Ernest Hemingway’s refuge in Northeast Arkansas continues to attract visitors

by George Jared ([email protected]) 7,480 views 

Ernest Hemingway and his second wife, Pauline.

The writer sat at his desk typing away inside a makeshift office in a barn loft. Through the cracks in the wood, children would stare at him, but he rarely let them know he was watching them.

It’s quite possible they were watching history unfold on a typewriter in Piggott, Arkansas. Historians think Ernest Hemingway, the Nobel Prize and Pulitzer Prize winning author, wrote part of “A Farewell to Arms,” an iconic 20th-century novel, during his many trips to Clay County, Hemingway-Pfeiffer Museum, and Educational Center Director Dr. Adam Long told Talk Business & Politics.

“He and his second wife Pauline would come here and stay in the fall … he wrote here and he liked to write in the barn,” Long said.
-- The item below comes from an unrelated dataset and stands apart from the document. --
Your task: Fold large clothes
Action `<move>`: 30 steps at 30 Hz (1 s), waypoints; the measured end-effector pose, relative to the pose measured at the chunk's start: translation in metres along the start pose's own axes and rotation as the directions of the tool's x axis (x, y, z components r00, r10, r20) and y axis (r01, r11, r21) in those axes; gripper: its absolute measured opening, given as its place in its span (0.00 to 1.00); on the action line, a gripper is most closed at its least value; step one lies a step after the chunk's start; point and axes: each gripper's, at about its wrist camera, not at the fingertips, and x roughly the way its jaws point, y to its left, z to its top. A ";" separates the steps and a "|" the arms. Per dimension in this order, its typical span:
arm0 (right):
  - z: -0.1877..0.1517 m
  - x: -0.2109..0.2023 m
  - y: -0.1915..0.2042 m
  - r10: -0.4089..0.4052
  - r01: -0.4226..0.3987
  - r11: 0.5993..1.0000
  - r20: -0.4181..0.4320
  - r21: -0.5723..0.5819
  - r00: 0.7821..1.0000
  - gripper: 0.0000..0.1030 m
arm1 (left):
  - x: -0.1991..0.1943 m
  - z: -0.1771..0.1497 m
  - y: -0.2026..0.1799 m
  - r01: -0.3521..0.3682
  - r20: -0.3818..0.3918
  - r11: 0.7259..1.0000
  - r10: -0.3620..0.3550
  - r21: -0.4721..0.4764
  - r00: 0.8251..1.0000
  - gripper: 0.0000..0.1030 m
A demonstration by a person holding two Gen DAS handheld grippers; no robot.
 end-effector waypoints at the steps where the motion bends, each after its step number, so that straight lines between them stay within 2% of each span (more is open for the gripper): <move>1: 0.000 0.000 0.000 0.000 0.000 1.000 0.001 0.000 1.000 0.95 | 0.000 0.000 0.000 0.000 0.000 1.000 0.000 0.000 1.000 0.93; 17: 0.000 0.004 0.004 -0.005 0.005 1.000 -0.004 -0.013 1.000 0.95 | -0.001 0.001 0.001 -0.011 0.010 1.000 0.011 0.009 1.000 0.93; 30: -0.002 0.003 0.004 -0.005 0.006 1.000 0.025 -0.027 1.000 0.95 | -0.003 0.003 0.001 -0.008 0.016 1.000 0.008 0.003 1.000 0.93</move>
Hemingway, who wrote other classics such as “For Whom the Bell Tolls,” “The Old Man and the Sea,” and “The Sun Also Rises,” ultimately came to Arkansas because of a flood. High waters along waterways in Northeast Arkansas stranded Pauline’s father, Paul Pfeiffer, in Clay County. At the time his family lived in St. Louis, but he was looking for farm land in which to invest. He decided to relocate, Long said. In 1913, Pauline moved with her family to Piggott. Her father bought thousands of farm acres in the region. She eventually left to study journalism at the University of Missouri, receiving her degree in 1918.

She was working as journalist for Vogue in Paris when she met Hemingway. She was friends with Hemingway and his first wife, Hadley, but it wasn’t long before an affair simmered between Hemingway and her, according to historical accounts. He divorced Hadley and married Pauline in 1927.

The couple moved from Paris to Key West, Fla. They spent months at a time big game hunting in the western United States. In the fall, they would return to Pauline’s family home in Piggott. Hemingway loved to write in the barn loft, so the family turned it into an office, Long said.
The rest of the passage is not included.